With New York’s future at risk, Gov. Pataki and Mayor Bloomberg are taking sharply contrasting approaches to closing huge budget gaps.
Or are they?
Pataki has positioned himself as the born-again fiscal conservative, stressing the need for spending restraint to avoid “job-killing” tax hikes.
Bloomberg, the self-professed liberal, has defended the efficiency of city government while imposing a record $1.7 billion property-tax increase.
But on closer inspection, the differences get blurry. For example, although his budget would press forward with $177 million in scheduled tax cuts, Pataki is also calling for $1.4 billion in new taxes and fees – the biggest such package since Mario Cuomo’s “big ugly” budgets of the early 1990s.
Despite all the headlines about “cuts” and “pain,” spending would (at best) remain virtually flat next year under both the Pataki and Bloomberg budgets. The governor, however, is doing little to permanently bring spending under control.
In fact, during the two “out years” after fiscal 2003-04, the overall state budget will be on track to grow by 8.2 percent – including an eye-popping 14 percent in spending from the tax-supported general fund. Bloomberg’s city budget for the same period is projected to rise by a total of 5.5 percent.
To be sure, Pataki is right and Bloomberg dead wrong on the crucial issue of avoiding broad-based tax hikes, which would damage New York’s economy.

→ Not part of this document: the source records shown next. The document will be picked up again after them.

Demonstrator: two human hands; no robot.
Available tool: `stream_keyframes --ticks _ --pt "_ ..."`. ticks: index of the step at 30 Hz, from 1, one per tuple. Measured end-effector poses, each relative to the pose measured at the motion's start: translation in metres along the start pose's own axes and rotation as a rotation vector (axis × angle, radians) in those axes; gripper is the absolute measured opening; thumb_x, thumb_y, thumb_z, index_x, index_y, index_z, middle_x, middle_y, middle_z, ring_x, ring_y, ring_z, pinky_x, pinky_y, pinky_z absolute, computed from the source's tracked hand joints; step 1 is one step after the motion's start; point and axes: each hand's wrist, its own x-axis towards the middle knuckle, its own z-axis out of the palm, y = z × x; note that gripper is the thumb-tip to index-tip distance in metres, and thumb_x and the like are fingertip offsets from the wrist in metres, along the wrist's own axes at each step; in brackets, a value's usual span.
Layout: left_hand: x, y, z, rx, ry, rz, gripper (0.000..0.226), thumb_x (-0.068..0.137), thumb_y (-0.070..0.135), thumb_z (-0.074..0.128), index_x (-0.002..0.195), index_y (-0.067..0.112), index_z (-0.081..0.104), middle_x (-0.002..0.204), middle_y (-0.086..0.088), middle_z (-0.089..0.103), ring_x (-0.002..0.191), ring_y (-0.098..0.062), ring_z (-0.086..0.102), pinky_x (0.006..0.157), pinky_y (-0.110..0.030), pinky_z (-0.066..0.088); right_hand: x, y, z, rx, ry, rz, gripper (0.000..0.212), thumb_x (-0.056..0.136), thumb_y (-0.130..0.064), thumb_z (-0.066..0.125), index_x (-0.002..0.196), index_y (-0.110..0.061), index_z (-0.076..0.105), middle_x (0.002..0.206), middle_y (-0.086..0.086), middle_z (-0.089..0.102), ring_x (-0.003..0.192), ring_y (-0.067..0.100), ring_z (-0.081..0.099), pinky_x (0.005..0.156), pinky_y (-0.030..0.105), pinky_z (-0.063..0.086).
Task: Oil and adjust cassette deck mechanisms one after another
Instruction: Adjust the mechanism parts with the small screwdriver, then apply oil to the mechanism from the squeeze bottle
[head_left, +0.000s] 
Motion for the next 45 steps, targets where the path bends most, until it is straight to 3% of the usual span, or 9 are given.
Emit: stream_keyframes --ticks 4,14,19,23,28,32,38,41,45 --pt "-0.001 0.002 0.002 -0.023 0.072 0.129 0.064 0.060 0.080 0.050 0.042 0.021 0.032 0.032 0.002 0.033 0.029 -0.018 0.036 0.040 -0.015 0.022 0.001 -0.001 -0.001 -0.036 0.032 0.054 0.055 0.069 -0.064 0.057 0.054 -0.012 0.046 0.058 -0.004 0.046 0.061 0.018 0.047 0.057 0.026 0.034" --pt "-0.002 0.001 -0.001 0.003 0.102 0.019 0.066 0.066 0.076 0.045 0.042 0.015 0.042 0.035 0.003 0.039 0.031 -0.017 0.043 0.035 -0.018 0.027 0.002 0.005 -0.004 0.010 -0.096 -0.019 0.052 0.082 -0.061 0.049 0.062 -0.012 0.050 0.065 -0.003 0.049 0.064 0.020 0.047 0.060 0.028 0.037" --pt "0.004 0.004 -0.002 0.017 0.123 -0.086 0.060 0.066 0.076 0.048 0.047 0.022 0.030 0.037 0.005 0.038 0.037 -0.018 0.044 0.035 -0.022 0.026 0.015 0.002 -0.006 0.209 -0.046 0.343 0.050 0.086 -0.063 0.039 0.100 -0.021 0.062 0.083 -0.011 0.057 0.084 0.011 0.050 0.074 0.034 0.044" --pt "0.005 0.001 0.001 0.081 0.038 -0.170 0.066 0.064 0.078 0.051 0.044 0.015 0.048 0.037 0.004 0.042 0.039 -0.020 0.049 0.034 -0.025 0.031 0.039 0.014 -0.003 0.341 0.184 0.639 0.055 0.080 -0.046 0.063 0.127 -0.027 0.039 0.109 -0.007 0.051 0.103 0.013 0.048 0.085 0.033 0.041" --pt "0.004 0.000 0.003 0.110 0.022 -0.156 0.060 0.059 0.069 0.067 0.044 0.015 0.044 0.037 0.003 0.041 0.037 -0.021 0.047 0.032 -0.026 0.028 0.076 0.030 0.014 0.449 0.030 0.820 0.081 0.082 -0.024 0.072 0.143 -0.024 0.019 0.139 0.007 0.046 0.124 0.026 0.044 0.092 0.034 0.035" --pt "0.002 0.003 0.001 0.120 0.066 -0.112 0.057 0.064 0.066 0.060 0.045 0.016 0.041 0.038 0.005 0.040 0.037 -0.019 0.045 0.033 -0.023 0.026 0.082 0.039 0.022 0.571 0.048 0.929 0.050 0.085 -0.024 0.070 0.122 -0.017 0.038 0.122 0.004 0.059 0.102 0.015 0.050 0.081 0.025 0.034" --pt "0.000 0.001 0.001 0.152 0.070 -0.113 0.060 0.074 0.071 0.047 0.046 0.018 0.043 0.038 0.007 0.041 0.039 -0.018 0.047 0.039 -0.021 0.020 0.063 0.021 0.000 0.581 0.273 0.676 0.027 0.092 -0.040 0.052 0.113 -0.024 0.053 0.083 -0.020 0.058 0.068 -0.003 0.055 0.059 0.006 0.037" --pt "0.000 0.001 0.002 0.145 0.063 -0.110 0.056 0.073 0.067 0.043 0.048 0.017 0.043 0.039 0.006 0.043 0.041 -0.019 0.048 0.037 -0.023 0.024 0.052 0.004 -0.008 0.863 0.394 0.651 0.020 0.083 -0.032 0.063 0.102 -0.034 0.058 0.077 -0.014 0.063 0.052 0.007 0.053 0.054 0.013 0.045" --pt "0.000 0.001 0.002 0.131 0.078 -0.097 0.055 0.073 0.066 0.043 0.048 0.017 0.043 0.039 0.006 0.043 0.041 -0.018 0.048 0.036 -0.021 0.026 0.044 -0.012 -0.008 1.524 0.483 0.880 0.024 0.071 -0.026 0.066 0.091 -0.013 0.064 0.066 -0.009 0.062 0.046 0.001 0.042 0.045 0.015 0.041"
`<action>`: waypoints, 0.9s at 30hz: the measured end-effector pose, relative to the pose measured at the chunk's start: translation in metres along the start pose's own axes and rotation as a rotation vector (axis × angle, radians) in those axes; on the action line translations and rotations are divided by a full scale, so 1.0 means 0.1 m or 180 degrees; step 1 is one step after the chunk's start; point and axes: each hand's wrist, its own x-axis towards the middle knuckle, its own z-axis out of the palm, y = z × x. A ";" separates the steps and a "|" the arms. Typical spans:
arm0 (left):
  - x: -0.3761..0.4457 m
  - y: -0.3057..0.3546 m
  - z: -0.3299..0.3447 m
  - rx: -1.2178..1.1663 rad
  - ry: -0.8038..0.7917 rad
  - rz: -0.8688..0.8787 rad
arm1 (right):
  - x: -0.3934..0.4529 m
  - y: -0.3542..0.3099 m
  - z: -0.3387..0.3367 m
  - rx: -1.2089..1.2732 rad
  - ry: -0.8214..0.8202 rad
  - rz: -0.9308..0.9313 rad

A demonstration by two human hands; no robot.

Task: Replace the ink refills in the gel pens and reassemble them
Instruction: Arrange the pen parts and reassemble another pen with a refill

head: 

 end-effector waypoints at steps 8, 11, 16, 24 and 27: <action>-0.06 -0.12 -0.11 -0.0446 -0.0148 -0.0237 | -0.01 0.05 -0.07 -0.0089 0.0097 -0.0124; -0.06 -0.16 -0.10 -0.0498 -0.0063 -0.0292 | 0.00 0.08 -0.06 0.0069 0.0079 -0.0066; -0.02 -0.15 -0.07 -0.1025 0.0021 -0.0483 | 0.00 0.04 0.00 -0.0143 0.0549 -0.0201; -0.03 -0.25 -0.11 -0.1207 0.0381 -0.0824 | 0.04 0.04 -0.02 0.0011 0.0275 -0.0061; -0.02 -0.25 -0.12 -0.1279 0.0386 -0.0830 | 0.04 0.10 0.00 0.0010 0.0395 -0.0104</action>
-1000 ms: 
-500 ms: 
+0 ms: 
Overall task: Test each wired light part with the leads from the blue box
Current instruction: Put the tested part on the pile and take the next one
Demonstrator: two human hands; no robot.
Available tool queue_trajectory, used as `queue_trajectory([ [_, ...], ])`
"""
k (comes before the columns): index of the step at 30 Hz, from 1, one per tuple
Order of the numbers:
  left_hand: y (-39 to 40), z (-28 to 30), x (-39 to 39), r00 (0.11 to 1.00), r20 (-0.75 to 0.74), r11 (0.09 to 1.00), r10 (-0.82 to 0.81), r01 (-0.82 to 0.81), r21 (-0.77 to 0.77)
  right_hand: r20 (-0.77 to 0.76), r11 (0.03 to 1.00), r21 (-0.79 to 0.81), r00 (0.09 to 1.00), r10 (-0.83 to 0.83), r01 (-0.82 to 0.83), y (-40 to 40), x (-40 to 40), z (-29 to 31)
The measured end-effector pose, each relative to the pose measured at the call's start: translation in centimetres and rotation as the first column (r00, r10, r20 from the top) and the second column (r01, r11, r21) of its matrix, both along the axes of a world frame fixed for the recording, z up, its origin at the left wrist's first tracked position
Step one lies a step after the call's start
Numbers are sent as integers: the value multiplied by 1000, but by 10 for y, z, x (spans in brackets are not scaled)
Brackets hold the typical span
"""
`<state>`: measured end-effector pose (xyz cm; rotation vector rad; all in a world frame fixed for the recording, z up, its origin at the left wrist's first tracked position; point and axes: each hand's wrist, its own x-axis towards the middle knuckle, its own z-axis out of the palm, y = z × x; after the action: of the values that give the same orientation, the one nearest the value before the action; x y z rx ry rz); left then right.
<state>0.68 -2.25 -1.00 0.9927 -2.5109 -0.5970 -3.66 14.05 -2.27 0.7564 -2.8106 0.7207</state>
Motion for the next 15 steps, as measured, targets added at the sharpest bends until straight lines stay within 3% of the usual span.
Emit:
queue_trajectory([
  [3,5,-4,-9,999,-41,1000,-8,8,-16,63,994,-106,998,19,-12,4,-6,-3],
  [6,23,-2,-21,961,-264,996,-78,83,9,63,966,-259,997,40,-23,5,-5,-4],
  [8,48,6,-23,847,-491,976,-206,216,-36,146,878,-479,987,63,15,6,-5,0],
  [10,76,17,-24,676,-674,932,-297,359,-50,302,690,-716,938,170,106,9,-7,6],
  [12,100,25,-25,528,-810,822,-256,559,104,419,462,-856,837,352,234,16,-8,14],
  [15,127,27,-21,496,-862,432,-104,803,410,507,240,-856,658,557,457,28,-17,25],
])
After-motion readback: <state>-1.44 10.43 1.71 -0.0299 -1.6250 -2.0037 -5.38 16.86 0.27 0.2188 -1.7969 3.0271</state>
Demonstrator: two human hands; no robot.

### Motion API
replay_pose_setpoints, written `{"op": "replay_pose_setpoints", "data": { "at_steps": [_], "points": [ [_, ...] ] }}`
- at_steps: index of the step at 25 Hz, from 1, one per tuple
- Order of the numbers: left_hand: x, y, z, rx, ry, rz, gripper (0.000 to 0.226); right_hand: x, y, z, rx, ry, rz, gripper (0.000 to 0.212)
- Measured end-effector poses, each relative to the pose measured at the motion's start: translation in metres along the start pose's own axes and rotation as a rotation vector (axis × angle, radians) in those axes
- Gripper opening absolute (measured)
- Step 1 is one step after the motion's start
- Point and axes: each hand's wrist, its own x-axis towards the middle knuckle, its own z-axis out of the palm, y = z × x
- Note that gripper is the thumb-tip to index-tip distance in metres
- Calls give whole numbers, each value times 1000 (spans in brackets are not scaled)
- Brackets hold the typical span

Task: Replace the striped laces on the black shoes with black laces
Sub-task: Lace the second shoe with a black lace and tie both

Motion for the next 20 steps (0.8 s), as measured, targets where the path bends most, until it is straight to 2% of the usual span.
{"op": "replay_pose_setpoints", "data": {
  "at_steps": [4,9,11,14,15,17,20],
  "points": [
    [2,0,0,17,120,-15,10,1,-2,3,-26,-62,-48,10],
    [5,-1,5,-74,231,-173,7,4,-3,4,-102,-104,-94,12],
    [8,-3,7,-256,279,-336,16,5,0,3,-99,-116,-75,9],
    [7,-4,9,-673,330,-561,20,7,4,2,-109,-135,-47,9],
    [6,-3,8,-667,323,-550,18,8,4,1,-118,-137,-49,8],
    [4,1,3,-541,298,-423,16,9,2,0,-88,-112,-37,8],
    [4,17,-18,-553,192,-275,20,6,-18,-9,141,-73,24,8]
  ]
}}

But the governor will find it much easier to actually live up to his anti-tax rhetoric, now and in the future, if he follows the mayor’s lead in at least two areas:
Labor productivity: Bloomberg is belatedly turning up the heat on city employee unions to deliver $600 million in permanent concessions – implying that if he doesn’t get it, he’ll have to eliminate another 12,000 positions.
Pataki is taking a much more easygoing approach to workforce issues, barely hinting that Albany’s politically powerful unions have any role to play in helping to close the state’s massive budget gap. Having reduced the headcount significantly during his first two years in office, the governor seems content to rest on his laurels and settle for a minor additional downsizing and reorganization of state agencies in the year ahead. The word “productivity” was conspicuously absent from his budget message.
With the state’s major employee contracts all due to expire at the end of March, Pataki could achieve significant savings by pursuing the same general collective-bargaining objectives as Bloomberg – such as lengthening the work day and eliminating automatic pay increases based on longevity.
The governor should also join the mayor in seeking reform of New York’s unaffordably generous public-employee-pension system – another issue on which Pataki so far has been silent.
Medicaid: New York’s outlandishly high spending on this program – more than California and Texas combined – is again in danger of spiraling out of control after a period of relative stability earlier in Pataki’s tenure.
Bloomberg has joined county executives from around the state in asking for Medicaid cuts that would save the city alone $200 million a year on a recurring basis. But Pataki appears to have ignored most of their ideas, instead trotting out a $1 billion Medicaid “savings and realignment” plan that appears to do relatively little for the counties, and may actually add to the city’s burden.
At a minimum, the governor needs to revive the kind of Medicaid cost-containment proposals he was willing to advance in 1995 and 1996, including the elimination of some optional services. This approach would result in real, permanent savings for the state, city and counties. Anything less will lend more credence to the notion that Pataki is less interested in cutting costs than in shifting them to local taxpayers.
On balance, Pataki is at least talking a better game than Bloomberg on the make-or-break issue of taxes and the economy. But the governor’s inability to match even the mayor’s all-too-modest savings goals in some key categories is not an encouraging sign for the future.